Work item:
Count the lines below that contain the word "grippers" and give only the number.

Provided material:
------------------------------------------------------------------------

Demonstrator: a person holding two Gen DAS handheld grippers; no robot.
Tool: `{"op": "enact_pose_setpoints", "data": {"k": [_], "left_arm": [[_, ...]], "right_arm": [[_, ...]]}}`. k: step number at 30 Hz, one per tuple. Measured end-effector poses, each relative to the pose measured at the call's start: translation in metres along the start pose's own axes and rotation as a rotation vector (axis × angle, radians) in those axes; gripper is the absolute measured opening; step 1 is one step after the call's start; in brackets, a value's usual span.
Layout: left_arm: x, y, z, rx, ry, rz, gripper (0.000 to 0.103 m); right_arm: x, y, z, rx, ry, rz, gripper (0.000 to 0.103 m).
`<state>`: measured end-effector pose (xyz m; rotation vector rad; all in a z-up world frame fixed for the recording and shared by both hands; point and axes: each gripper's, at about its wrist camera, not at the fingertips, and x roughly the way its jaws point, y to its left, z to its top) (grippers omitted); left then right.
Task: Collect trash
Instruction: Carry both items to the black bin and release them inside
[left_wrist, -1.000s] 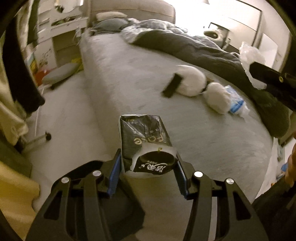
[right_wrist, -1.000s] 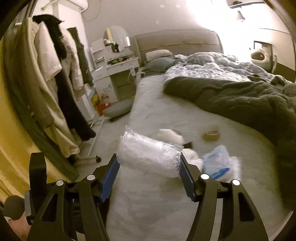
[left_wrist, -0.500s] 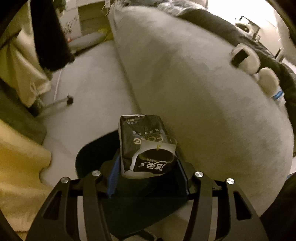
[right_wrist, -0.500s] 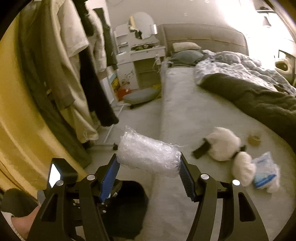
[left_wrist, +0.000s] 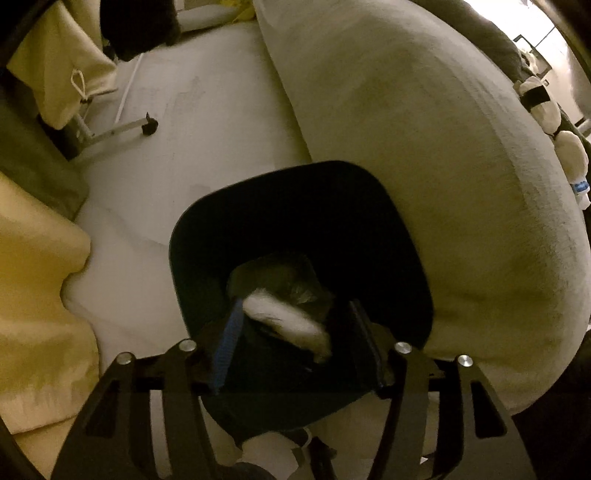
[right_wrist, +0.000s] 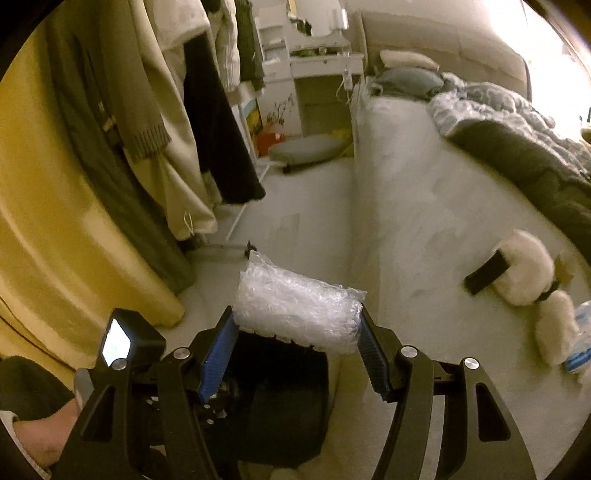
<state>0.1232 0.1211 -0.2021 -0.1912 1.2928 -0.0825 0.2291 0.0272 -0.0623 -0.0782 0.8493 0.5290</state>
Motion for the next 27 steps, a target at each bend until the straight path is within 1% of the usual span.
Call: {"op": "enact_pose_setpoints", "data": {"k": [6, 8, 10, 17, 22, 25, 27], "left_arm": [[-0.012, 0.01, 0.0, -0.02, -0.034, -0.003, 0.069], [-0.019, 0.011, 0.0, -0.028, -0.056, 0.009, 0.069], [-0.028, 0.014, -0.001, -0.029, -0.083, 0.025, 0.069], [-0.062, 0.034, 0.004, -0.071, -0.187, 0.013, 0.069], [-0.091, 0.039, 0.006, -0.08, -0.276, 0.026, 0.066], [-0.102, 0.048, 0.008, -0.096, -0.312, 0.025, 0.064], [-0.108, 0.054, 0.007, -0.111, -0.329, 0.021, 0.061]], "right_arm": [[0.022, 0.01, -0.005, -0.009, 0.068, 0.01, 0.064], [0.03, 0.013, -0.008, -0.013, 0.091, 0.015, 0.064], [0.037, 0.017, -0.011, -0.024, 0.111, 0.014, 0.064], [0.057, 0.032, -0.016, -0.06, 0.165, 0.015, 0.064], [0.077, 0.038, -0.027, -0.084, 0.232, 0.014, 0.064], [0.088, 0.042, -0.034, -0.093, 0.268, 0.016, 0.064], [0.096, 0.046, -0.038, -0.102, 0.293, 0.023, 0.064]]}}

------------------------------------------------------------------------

Answer area:
2